Я посмотрел на часы на тумбочке и не без злости отметил, что промучился бессонницей до двух часов. А вставать нам с Томкой придется не позже восьми: лето кончилось, унося с собой утреннюю халяву, и в девять ровно моя дочь должна сидеть в группе на стульчике перед учебной доской. А меня ждут в офисе мои сотрудники и клиенты, между прочим.
Я поднялся с кровати, прошел на кухню. Мне редко приходилось пользоваться химическими препаратами, стимулирующими спокойный и глубокий сон, но при таком ритме бытия рано или поздно пришлось бы начинать. Я нашел в ящике буфета упаковку глицина. Засунул пару штук под язык и вернулся в спальню.
– Один баран, – заговорил я голосом Нюши, – два барана, три барана…
– …четыре барана! – отозвалась из своей комнаты Томка.
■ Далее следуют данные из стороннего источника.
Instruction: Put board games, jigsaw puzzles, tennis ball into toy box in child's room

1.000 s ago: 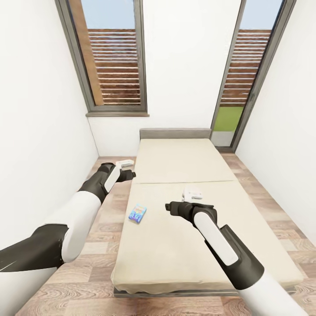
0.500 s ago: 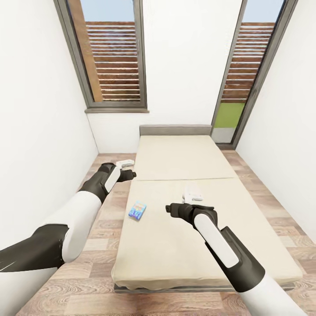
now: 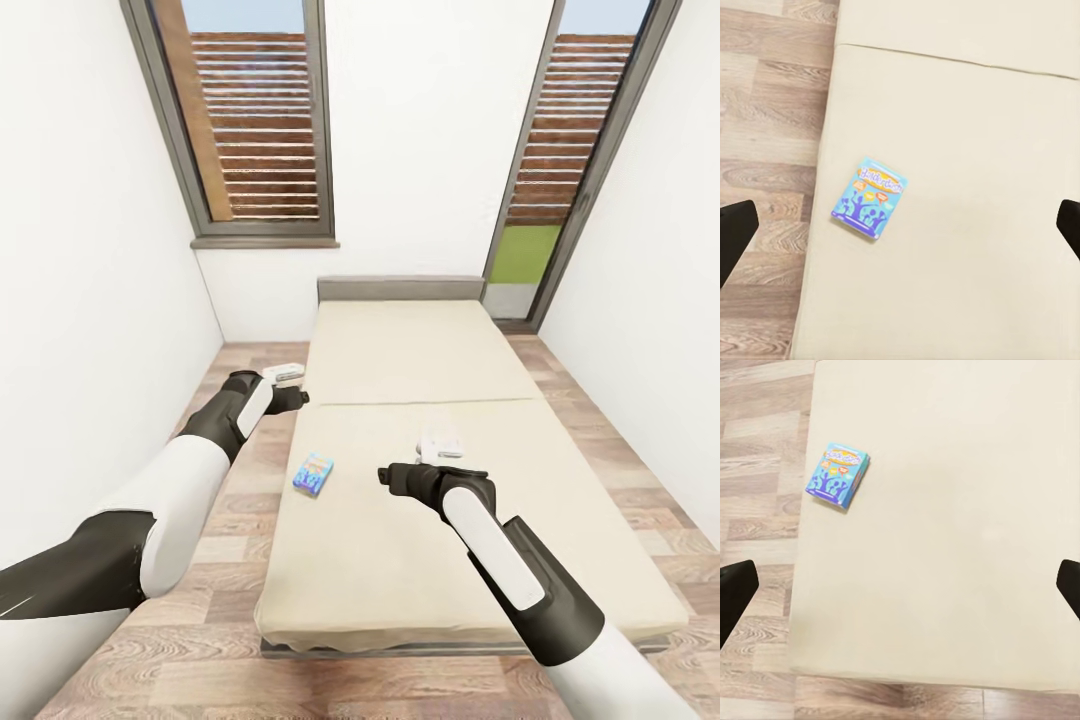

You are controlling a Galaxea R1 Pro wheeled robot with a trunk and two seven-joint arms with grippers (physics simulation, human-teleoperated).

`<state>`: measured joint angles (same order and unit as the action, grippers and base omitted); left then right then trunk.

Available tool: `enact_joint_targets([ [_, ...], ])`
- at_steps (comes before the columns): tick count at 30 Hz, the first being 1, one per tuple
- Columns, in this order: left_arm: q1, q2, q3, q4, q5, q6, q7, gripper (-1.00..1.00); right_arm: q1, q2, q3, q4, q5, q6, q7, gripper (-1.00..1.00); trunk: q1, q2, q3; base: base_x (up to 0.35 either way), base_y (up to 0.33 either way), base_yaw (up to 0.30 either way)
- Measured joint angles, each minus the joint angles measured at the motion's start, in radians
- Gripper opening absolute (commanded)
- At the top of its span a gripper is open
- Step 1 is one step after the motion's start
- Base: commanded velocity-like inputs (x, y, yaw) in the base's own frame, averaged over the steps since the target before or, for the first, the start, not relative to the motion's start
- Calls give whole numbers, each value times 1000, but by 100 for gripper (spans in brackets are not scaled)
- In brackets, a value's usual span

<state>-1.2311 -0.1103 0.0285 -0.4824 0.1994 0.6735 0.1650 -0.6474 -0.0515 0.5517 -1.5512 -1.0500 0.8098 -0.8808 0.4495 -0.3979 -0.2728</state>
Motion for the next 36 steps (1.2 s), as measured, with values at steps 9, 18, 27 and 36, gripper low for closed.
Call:
enact_joint_targets([
  [9, -23, -4, 3, -8, 8, 23, 1, 100, 0, 0, 0, 0, 0, 0, 0, 100, 0, 0, -15, 0, 0, 0],
  [18, -64, -5, 5, -9, 11, 38, -1, 100, 0, 9, 0, 0, 0, 0, 0, 100, 0, 0, -30, 0, 0, 0],
  [27, -67, -5, 7, -9, 11, 35, -7, 100, 0, 6, -4, -7, 0, -1, 6, 100, 0, 0, -45, 0, 0, 0],
  [36, -67, -4, 5, -9, 11, 28, -11, 100, 0, -1, -116, -20, -42, 7, 89, 100, 0, 0, -60, 0, 0, 0],
])
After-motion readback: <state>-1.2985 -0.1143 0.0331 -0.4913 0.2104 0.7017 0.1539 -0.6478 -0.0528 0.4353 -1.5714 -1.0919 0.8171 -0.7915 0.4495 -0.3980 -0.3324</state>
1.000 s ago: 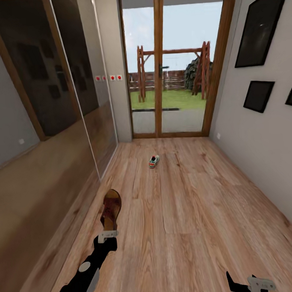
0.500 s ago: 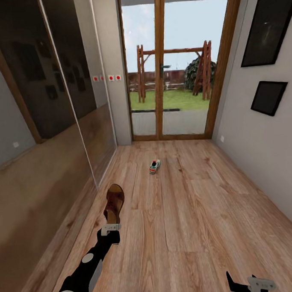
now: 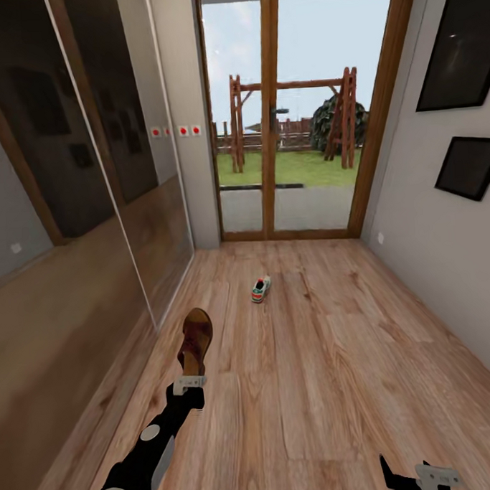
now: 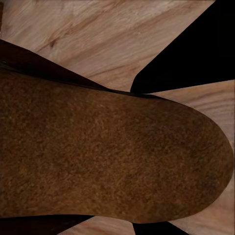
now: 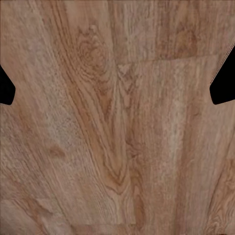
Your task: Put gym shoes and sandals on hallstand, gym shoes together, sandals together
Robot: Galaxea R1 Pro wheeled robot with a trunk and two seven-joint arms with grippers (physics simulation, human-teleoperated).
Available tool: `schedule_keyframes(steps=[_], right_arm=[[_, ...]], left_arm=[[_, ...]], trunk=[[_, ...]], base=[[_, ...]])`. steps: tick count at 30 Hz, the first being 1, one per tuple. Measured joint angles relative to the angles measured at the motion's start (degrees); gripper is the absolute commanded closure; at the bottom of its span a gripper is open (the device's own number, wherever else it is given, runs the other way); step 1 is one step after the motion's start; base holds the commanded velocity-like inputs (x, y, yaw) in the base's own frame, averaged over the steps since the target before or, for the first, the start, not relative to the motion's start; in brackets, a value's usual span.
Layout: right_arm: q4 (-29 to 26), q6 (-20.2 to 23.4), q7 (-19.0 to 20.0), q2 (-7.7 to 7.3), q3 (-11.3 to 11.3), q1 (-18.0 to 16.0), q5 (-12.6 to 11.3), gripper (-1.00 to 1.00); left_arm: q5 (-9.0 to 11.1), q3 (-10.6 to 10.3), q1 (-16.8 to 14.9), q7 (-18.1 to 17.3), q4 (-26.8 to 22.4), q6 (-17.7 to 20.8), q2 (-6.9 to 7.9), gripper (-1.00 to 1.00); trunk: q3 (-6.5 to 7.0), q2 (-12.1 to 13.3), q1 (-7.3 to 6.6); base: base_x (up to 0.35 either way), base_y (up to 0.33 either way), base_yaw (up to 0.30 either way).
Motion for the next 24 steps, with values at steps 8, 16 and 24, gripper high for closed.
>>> schedule_keyframes(steps=[8,16,24], right_arm=[[0.0,0.0,0.0,0.00,0.0,0.0,0.0,-1.00],[0.0,0.0,0.0,0.00,0.0,0.0,0.0,-1.00],[0.0,0.0,0.0,0.00,0.0,0.0,0.0,-1.00]], left_arm=[[0.1,0.0,0.4,0.0,-2.4,0.2,-0.05,1.00],[0.1,0.0,0.4,0.0,-2.6,0.2,-0.05,1.00],[0.1,0.0,0.4,0.0,-2.6,0.2,-0.05,1.00]], trunk=[[0.00,0.0,0.00],[0.00,0.0,0.00],[0.00,0.0,0.00]], base=[[0.340,0.000,0.000],[0.340,0.000,0.000],[0.340,0.000,0.000]])
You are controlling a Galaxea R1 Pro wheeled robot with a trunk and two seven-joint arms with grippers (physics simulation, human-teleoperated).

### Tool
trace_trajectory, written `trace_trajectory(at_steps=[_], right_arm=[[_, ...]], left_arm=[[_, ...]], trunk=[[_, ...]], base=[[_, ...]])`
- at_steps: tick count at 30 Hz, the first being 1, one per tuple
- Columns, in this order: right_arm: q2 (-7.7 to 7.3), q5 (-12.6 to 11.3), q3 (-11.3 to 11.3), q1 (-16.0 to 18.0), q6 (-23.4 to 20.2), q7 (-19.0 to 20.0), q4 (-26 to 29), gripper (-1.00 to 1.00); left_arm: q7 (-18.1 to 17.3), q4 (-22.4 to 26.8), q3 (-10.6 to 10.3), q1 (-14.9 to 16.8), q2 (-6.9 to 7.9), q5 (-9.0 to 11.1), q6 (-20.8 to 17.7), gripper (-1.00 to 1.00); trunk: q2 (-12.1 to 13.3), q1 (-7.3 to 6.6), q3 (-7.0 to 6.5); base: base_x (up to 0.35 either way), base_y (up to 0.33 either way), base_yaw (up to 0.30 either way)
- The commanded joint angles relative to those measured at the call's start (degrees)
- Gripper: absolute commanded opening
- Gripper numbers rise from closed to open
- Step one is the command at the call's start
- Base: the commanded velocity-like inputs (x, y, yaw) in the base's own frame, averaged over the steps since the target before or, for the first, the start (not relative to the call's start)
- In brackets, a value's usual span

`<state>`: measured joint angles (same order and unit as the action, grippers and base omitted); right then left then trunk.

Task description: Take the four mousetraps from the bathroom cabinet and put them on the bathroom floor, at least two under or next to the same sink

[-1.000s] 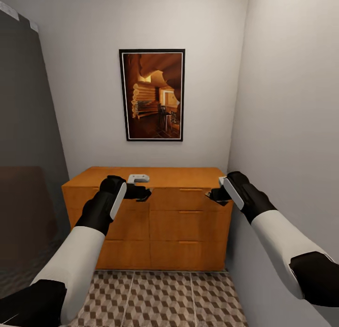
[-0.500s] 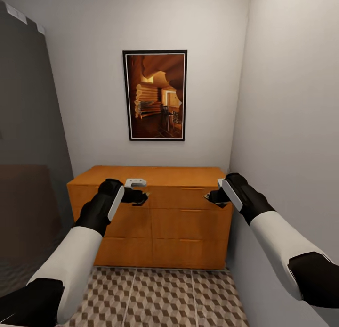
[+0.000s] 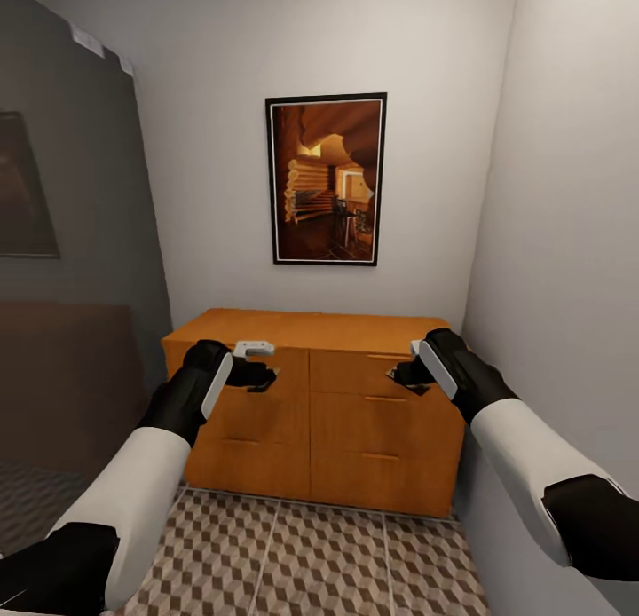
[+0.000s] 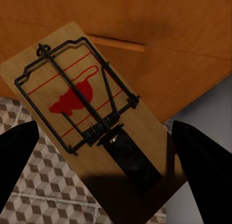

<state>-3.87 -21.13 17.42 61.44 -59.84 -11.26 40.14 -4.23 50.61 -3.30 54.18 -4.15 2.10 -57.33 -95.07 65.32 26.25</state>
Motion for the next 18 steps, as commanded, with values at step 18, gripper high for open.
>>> trace_trajectory(at_steps=[18], right_arm=[[-0.08, -0.7, 0.3, 0.0, -0.2, -0.3, 0.1, -1.0]], left_arm=[[-0.1, -0.5, -0.1, 0.0, 0.01, 0.1, -0.2, -1.0]], trunk=[[0.0, 0.0, 0.07]], base=[[0.0, 0.0, 0.009]])
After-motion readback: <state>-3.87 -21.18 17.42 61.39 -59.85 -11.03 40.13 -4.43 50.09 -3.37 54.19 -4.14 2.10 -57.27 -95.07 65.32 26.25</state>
Олеся утром в группе стреляла в меня глазками. Они так и сверкали. Томка ухмылялась, видя наши смешные перестрелки, и предостерегающе шептала:
– Пап, на вас люди смотрят.
– А что нам люди?
– И я тоже смотрю!
– Ну, ты-то наш человек.
Пока она переодевалась возле своего шкафчика с изображением слоника, болтая с приятелем, мы с Олесей получили возможность перекинуться парой слов.
– Что ты делаешь сегодня вечером? – спросила она, теребя мою руку. Я невольно поежился: на нас действительно поглядывали другие родители. Пусть ближе к девяти основной контингент ребятишек уже вовсю стучал ложками по тарелкам, в раздевалке копошились опоздавшие вроде нас.
– У вас есть предложение, леди? – отшутился я.
– Есть. Подкупающее своей новизной и оригинальностью, как ты знаешь.
– Слушаю тебя, звезда моих очей.
Она придвинулась еще ближе. Мы стояли у одного из трех рядов детских шкафчиков, возле входа в группу, и никто не мог видеть, как Олеся ухватила меня за задницу.
– Нужны пояснения?
– Ты нимфоманка. – А сам-то…
– Не спорю. Только насчет вечера... —Я смутился. Мне очень не хотелось обламывать возлюбленную, особенно когда глазки ее сверкали словно драгоценные камни в перстне на солнце и особенно после двух недель разлуки (в конце августа Олеся с Ванькой уезжали к маме в Белоруссию), но я не мог прогнозировать, что вечером после разговора с Татьяной буду свободен. У меня не было никакого официального дела в доме номер тринадцать по Тополинке, но вы знаете о моем любопытстве не хуже меня.
Олеся правильно трактовала мою запинку. Она перестала улыбаться.
– Не говори мне, что ты занят.
– Я пока не знаю. Все зависит от… И я снова запнулся.
Тут надо сделать необходимое лирическое отступление.
По моим предыдущим рассказам вы наверняка могли сделать вывод, что Олеся Лыкова – идеальная женщина. Мечта поэта и мента. Покладистая, добрая, нежная, сексуальная, большой мастер по борщам, котлетам и яичнице с колбасой. У меня неоднократно проскакивало и выражение «настоящая боевая подруга». Чего греха таить, если бы я не знал ее лично и ориентировался бы по таким характеристикам, я бы и сам поверил в ее безупречность и кусал локти до конца дней при невозможности обладать этой женщиной.